Usage¶
To start training:
$ python train.py --sys ... --hparams ... --output_dir ...
Run tensorboard to visualize training:
$ tensorboard --logdir ...
Test agent:
$ python train.py --sys ... --hparams ... --output_dir ... --training False --render True
The sys command can be one of two options: local
or tpu
for GCP enabled tpu training.
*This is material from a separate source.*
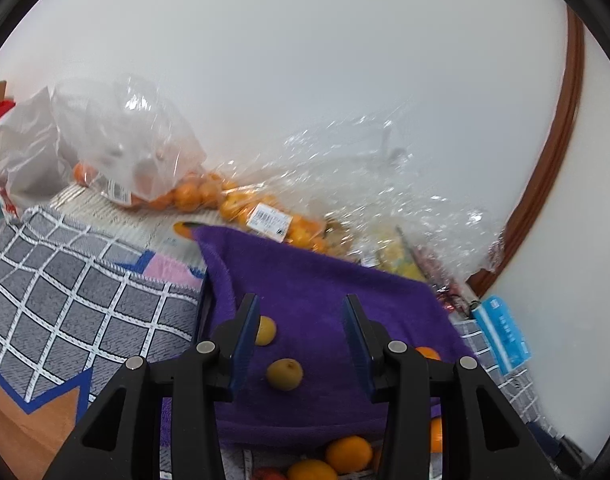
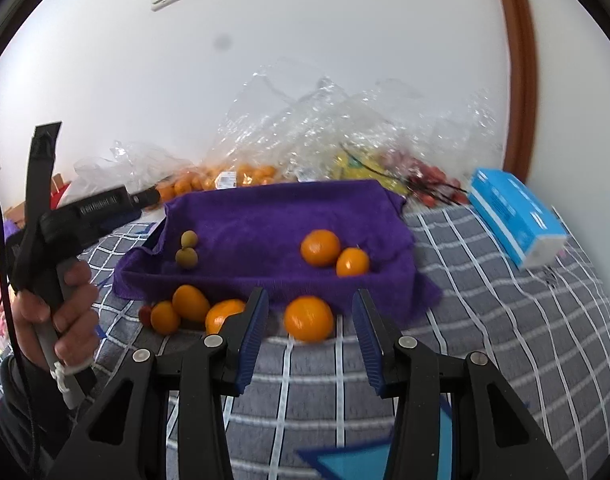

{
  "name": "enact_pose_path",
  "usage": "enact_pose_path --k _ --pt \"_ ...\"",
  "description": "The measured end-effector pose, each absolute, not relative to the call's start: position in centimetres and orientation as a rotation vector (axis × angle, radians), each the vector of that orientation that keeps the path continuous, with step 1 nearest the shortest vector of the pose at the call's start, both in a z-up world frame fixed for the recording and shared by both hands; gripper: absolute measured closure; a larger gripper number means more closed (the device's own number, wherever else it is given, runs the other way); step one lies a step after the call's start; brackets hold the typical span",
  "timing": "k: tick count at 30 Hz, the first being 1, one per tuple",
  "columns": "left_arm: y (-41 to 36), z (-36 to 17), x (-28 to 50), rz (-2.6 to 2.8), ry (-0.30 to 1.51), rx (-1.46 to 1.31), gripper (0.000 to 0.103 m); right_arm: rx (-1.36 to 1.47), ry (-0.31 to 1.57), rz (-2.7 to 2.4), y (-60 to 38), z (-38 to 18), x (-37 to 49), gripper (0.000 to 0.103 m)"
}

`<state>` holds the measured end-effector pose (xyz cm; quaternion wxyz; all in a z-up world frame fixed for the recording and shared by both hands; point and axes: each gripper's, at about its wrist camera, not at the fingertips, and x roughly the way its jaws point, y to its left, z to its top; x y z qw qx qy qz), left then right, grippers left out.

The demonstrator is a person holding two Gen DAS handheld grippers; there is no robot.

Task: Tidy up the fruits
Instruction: 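Raise both grippers off the towel toward the loose oranges beside it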

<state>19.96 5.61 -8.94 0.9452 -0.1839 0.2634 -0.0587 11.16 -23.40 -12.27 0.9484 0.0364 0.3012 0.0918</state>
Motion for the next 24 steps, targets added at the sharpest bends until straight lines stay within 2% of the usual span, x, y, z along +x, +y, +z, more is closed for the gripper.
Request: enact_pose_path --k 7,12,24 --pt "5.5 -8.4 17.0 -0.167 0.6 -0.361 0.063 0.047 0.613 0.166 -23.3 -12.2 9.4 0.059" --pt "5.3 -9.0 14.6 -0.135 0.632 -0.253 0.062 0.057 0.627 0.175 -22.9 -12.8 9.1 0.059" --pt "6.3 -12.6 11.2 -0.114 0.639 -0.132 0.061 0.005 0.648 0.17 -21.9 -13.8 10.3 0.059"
A list of environments and hyperparameters can be found under rl/rl/hparams
. A full training and evaluation example can be found in the tutorial section.
Below we summerize the key arguments
“--sys”(str) defines the system chosen to run experiment with; e.g. “local” for running on the local machine.
“--env”(str) specifies the environment.
“--hparam_override”(str) overrides hyperparameters.
“--train_steps”(int) sets training length.
“--test_episodes”(int) tests episodes.
“--eval_episodes”(int) sets Validation episodes.
“--training"(bool) freeze model weights is set to False.
“--copies”(int) set the number of times to perform multiple versions of training/ testing.
“--render”(bool) turns rendering on/ off.
“--record_video”(bool) records the video with, which outputs a .mp4 of each recorded episode.
“--num_workers"(int) seamlessly brings our synchronous agent into an asynchronous agent.